◆ **EXERCISE BRIEF**: When a line below holds the string "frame", show that line.

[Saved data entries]
**********
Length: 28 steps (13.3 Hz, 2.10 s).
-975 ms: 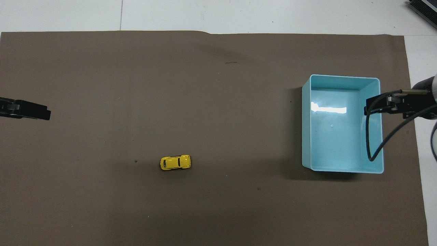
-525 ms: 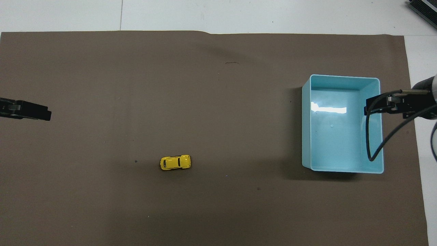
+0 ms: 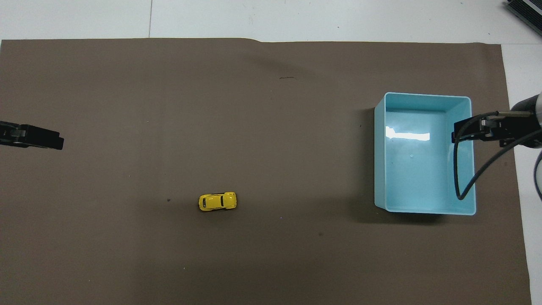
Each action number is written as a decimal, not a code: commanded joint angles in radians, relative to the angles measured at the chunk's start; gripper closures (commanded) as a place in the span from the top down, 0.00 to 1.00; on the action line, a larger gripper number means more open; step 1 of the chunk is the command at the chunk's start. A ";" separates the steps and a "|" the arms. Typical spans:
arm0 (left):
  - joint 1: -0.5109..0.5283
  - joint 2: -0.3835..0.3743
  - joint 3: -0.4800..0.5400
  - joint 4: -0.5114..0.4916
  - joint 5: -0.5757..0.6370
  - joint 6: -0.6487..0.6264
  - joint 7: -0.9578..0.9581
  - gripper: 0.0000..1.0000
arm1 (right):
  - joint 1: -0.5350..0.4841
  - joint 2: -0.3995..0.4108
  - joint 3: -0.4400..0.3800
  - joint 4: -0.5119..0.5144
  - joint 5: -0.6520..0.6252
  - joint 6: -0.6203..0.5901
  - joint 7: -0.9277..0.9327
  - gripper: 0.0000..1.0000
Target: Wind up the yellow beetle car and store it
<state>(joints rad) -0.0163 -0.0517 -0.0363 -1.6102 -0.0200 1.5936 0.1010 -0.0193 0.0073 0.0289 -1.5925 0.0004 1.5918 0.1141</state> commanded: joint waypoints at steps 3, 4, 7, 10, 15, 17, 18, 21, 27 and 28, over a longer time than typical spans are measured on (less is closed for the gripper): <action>0.022 -0.023 -0.010 -0.016 0.008 -0.009 0.003 1.00 | -0.004 0.008 0.005 0.017 -0.011 -0.015 -0.013 1.00; 0.021 -0.023 -0.010 -0.016 0.008 -0.009 0.003 1.00 | -0.004 0.008 0.005 0.017 -0.011 -0.015 -0.013 1.00; 0.012 -0.022 -0.011 -0.016 0.008 -0.009 0.003 1.00 | -0.004 0.006 0.005 0.016 -0.011 -0.016 -0.016 1.00; 0.021 -0.023 -0.010 -0.016 0.008 -0.009 0.003 1.00 | -0.004 0.006 0.005 0.016 -0.011 -0.018 -0.014 1.00; 0.019 -0.023 -0.011 -0.016 0.008 -0.009 0.003 1.00 | -0.004 0.006 0.005 0.014 -0.011 -0.018 -0.019 1.00; 0.021 -0.023 -0.010 -0.016 0.008 -0.009 0.003 1.00 | -0.004 0.005 0.005 0.014 -0.011 -0.019 -0.019 1.00; 0.019 -0.023 -0.010 -0.016 0.008 -0.009 0.003 1.00 | -0.004 0.003 0.005 0.013 -0.011 -0.021 -0.019 1.00; 0.019 -0.023 -0.011 -0.016 0.008 -0.009 0.003 1.00 | -0.004 0.002 0.005 0.012 -0.011 -0.032 -0.021 1.00; 0.006 -0.025 -0.016 -0.017 0.008 -0.032 -0.004 1.00 | -0.004 0.000 0.005 0.008 -0.011 -0.027 -0.030 1.00; 0.009 -0.027 -0.014 -0.017 0.006 -0.050 -0.010 1.00 | -0.004 0.000 0.005 0.008 -0.011 -0.026 -0.028 1.00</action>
<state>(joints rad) -0.0120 -0.0536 -0.0525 -1.6100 -0.0200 1.5764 0.1003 -0.0190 0.0076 0.0291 -1.5925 0.0004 1.5753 0.1131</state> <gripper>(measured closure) 0.000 0.000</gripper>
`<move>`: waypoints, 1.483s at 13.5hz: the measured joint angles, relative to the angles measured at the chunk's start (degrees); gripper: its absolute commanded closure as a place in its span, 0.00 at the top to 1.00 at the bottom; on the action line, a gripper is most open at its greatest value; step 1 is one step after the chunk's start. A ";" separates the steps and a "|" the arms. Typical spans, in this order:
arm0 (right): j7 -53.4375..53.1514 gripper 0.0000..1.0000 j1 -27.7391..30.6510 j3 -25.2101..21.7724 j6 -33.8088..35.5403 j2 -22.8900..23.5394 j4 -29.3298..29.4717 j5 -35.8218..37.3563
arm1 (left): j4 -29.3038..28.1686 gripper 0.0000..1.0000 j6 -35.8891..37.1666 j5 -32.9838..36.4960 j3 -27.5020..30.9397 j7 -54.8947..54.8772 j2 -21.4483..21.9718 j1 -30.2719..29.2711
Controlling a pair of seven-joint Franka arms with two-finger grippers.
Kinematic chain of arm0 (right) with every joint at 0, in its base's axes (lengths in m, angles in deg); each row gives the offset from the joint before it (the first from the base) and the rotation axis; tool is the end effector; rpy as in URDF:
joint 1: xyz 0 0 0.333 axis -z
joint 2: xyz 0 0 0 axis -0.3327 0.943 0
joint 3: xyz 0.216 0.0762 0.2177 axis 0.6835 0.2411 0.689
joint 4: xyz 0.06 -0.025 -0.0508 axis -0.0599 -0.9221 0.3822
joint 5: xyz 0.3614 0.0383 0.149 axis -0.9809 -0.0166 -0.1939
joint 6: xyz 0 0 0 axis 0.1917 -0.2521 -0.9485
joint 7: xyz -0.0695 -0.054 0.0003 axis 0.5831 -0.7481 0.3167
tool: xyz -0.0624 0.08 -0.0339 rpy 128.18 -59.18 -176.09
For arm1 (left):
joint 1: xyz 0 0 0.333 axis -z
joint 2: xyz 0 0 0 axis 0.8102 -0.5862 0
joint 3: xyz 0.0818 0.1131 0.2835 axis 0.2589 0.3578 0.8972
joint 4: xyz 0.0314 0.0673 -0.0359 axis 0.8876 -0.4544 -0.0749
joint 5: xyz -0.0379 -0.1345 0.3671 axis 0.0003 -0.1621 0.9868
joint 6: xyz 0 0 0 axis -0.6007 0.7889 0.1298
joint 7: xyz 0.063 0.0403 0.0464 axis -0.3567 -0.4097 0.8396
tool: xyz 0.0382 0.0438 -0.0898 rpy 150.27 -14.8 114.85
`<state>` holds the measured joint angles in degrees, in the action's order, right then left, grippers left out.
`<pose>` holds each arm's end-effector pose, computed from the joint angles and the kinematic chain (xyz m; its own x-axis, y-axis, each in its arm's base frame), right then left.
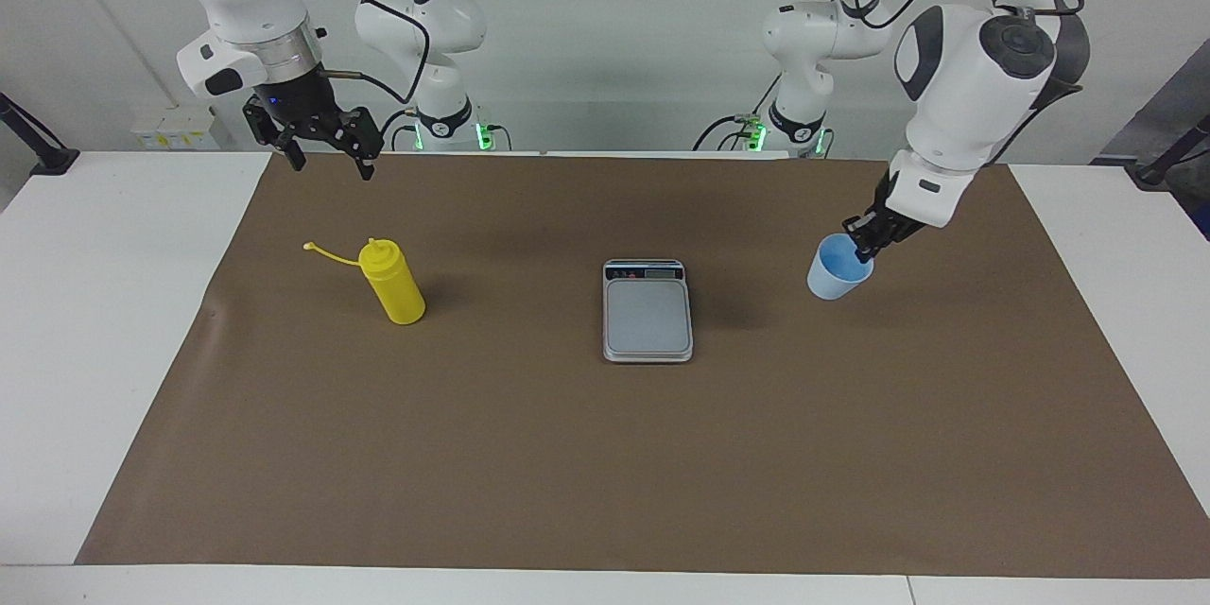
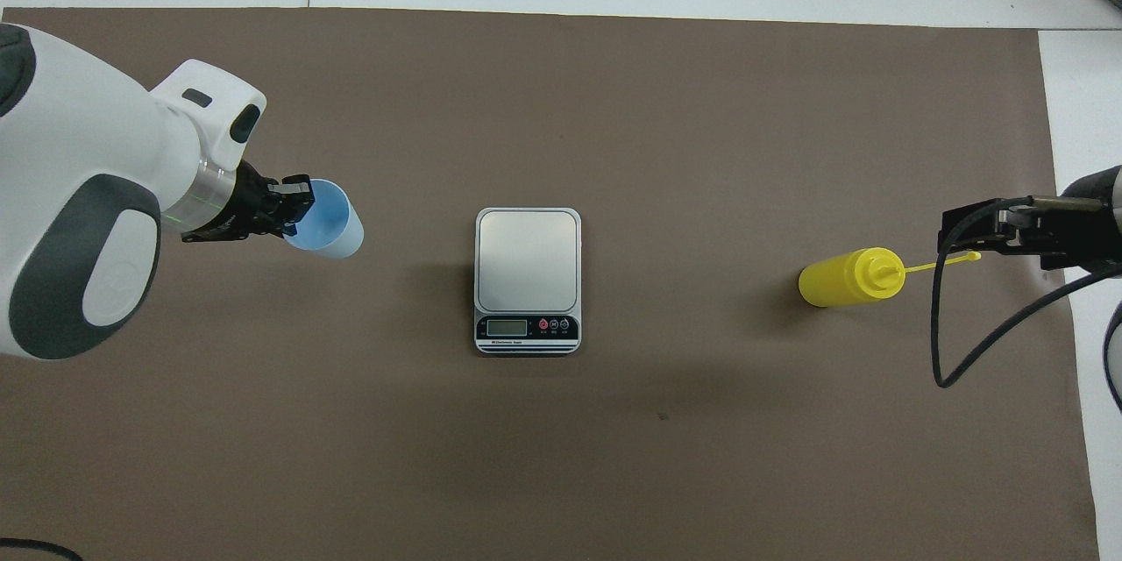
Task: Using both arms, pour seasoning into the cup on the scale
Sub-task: 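Lift the blue cup with the left gripper and carry it over the scale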
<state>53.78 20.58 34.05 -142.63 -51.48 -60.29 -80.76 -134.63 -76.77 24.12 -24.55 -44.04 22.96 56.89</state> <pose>0.5277 0.0088 0.6209 0.9855 -0.1699 -0.0016 -0.1699 -0.9852 0.0233 0.5530 -0.1742 0.5264 0.9677 0.2506 -0.0262 0.2513 -0.9674 0.0316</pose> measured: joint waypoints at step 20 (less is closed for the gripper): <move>0.00 1.00 0.05 -0.47 0.00 -0.44 -1.03 0.00 | -1.11 0.00 -15.35 3.20 -3.12 9.71 -9.86 14.54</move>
<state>53.78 20.63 33.58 -142.63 -51.92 -61.32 -80.76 -135.74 -92.12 27.32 -27.68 -34.33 13.10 71.43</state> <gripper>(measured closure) 0.000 0.978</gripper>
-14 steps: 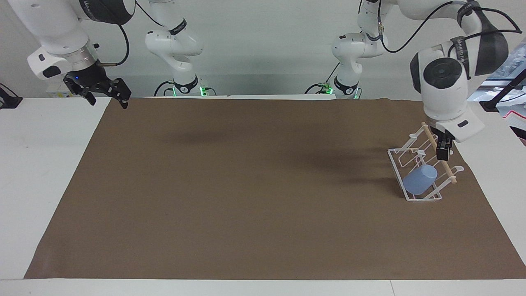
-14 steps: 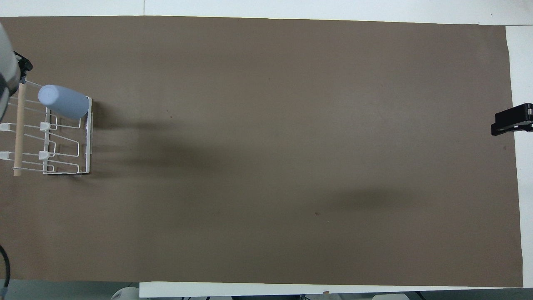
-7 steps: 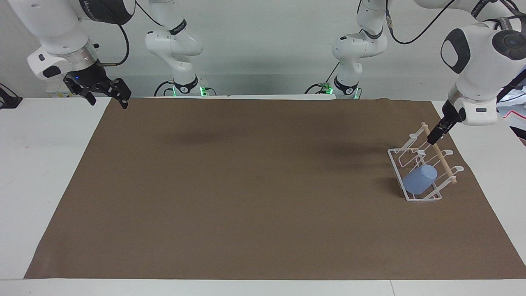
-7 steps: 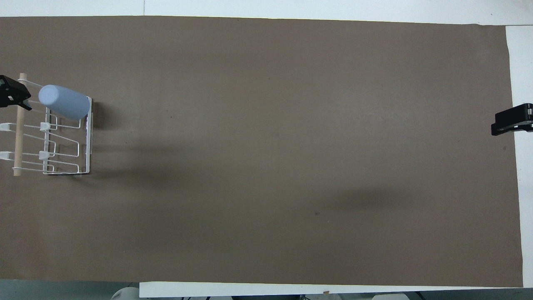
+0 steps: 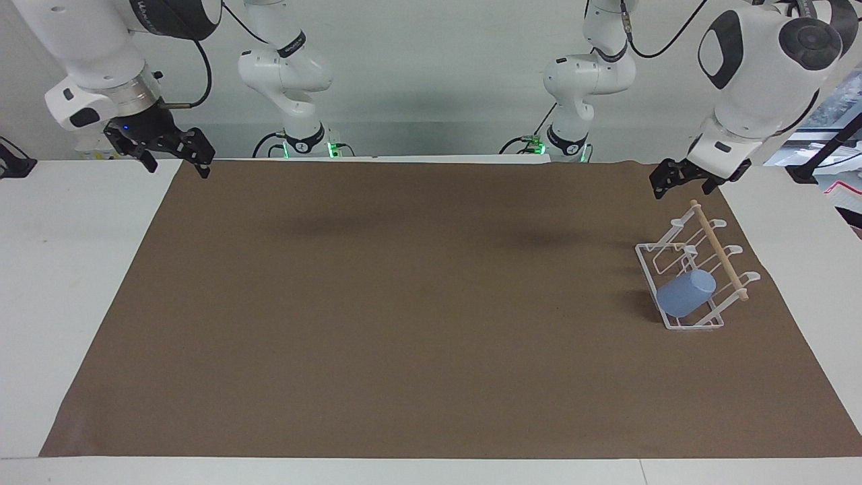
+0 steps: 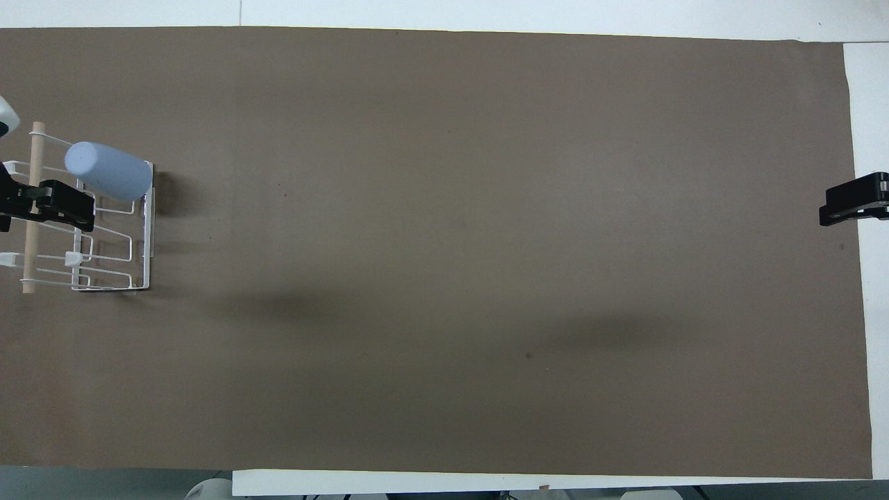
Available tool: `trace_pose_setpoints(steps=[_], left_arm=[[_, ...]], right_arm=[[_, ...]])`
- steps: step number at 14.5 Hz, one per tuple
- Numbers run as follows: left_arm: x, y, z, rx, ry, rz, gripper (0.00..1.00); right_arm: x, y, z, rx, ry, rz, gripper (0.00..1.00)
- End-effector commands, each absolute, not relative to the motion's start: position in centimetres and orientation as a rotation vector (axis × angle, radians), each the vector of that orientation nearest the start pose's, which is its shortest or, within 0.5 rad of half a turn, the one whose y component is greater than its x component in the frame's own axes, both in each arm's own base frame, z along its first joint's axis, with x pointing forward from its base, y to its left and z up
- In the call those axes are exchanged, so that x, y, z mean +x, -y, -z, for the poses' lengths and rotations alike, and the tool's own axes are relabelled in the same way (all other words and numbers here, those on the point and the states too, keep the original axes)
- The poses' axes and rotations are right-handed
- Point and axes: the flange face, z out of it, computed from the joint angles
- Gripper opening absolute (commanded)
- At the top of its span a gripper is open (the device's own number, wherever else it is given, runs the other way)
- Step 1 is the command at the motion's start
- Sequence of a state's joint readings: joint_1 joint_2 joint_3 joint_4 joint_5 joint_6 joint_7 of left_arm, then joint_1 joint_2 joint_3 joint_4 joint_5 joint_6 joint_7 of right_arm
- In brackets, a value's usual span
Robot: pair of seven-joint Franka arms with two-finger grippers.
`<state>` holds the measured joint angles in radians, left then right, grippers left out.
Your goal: Hang cup on cup holder
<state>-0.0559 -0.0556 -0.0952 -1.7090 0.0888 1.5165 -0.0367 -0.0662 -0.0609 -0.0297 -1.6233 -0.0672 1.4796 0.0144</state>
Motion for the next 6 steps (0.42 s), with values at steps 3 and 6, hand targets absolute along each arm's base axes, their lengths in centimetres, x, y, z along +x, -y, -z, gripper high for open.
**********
◆ **COMPLETED TASK**:
`<pose>` holds each arm's end-effector pose, computed from the joint angles and the kinematic chain (xyz m; its own x-axis, y-axis, each in its arm's base frame), right then left.
- End-effector commands, each absolute, not relative to the motion's start: position in centimetres and orientation as a rotation vector (axis × angle, radians), each the vector of that orientation nearest the start pose's, which is its shortest or, within 0.5 rad of half a turn, the one whose y component is greater than its x component in the frame's own axes, both in each arm's own base frame, z along its first joint's axis, with x pointing forward from its base, y to its left and z up

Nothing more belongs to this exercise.